I am having troubles understanding how the query plan caching works for pl/pgsql.
I want to built all-in-one queries with JOIN
s and IF
s, s
Plans for static queries (without EXECUTE
) are always cached, plans for dynamic queries (with EXECUTE
) cannot be cached.
In your case, it would be impossible to use a static query anyway, because, as you quote, that would mean that you can only use a fixed set of tables in your query.
I gather that you are confused by the discussion of the trade-offs between static and dynamic queries in the documentation.
Definition: query parameters are values that are not part of the query string, like $1
or a PL/pgSQL variable name in a static query.
For a static query, the procedure is as follows:
For the first 5 executions, it will be planned using the actual parameter values (“custom plan”), and if the estimated execution time is not significantly shorter than that of a plan that ignores the actual parameter values (“generic plan”), the generic plan will be used from the sixth execution on.
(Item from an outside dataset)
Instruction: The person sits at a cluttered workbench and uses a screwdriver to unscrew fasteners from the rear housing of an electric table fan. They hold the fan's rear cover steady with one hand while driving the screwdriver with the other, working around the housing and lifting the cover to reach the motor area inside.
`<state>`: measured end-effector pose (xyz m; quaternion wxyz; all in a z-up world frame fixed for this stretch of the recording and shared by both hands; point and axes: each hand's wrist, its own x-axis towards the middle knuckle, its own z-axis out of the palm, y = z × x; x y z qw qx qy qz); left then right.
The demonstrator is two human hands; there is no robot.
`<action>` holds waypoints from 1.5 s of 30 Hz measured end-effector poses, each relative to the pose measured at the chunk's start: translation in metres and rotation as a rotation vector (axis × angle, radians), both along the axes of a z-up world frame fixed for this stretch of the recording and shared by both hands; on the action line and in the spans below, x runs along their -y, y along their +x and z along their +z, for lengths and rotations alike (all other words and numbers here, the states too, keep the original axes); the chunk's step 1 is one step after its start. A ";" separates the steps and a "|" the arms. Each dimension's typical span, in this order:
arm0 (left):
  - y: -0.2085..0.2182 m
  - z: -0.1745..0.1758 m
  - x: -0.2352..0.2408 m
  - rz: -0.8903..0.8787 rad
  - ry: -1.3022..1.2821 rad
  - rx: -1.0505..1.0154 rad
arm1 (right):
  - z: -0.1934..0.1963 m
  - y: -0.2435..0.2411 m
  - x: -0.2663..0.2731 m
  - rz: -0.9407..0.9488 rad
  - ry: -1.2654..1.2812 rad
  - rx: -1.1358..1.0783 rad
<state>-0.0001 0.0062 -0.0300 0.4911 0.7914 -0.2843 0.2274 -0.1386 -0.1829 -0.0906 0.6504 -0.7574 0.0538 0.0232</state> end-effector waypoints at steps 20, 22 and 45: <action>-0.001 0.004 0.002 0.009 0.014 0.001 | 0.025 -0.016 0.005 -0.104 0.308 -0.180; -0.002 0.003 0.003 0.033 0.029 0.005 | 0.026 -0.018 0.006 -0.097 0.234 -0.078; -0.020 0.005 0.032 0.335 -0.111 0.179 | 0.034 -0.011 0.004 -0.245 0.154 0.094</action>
Since the generic plan is cached, that means that there is no planning cost from the sixth execution on.
Dynamic queries are planned every time they are executed.
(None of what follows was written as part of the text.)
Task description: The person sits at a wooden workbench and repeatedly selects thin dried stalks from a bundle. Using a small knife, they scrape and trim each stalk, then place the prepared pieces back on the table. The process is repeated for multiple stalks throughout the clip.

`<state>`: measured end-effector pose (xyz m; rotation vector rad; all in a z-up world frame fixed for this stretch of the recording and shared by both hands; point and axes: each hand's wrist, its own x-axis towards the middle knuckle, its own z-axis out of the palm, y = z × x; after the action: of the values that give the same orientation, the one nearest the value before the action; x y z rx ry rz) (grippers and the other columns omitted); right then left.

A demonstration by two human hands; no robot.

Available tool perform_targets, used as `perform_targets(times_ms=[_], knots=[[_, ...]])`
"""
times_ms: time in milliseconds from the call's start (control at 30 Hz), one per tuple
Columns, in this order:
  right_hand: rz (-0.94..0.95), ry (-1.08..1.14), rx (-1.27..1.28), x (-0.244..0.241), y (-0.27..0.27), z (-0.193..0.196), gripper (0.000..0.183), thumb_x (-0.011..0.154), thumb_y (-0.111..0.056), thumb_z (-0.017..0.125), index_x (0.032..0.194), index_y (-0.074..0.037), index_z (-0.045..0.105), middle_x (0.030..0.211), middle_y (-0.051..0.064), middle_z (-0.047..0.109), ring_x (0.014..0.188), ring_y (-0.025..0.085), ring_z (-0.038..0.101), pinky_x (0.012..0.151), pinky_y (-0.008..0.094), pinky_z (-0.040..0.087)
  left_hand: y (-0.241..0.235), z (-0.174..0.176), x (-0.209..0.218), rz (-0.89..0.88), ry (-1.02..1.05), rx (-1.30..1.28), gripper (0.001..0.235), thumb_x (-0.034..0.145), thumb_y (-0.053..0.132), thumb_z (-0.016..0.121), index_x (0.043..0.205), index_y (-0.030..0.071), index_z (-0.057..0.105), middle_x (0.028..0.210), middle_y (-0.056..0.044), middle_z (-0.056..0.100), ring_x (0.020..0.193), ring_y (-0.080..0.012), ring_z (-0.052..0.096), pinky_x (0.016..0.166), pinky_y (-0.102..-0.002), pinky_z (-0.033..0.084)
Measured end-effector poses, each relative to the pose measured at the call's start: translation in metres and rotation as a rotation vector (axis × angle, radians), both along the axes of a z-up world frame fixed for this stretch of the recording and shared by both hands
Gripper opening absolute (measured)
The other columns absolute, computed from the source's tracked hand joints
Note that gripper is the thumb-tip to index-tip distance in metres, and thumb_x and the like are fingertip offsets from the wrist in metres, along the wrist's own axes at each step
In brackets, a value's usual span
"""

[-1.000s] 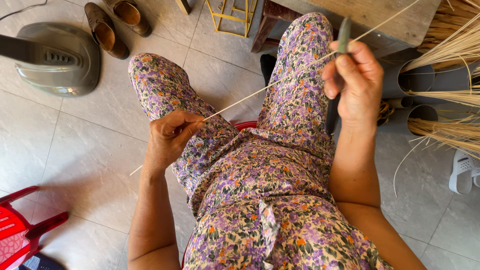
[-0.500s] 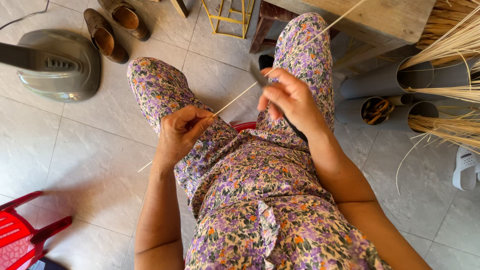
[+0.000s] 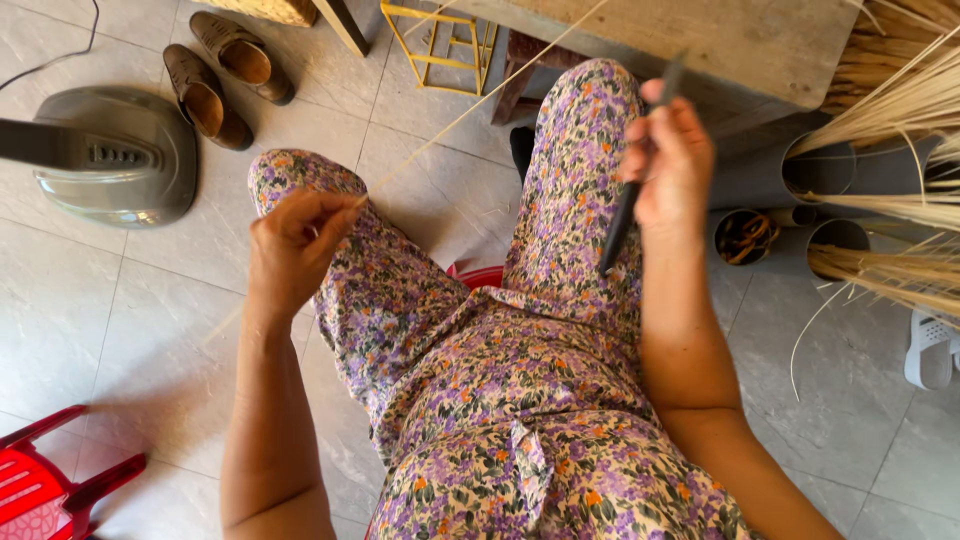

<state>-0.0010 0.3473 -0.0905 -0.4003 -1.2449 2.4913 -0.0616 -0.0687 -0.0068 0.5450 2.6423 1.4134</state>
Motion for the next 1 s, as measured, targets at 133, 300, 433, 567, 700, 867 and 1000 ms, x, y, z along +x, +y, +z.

The trade-off is the following: dynamic queries run up planning cost whenever they are executed, but since they are always planned with the actual parameter values, they end up with a better execution plan, which can save time during query execution.
Now if a query is sensitive to parameter values, that means that the optimal plan will vary significantly with the parameter values, so you will usually win if you plan the query every time.
Queries without parameters will always profit from plan caching, unless the table contents change a lot during the lifetime of a single session, so that the cached plan becomes suboptimal.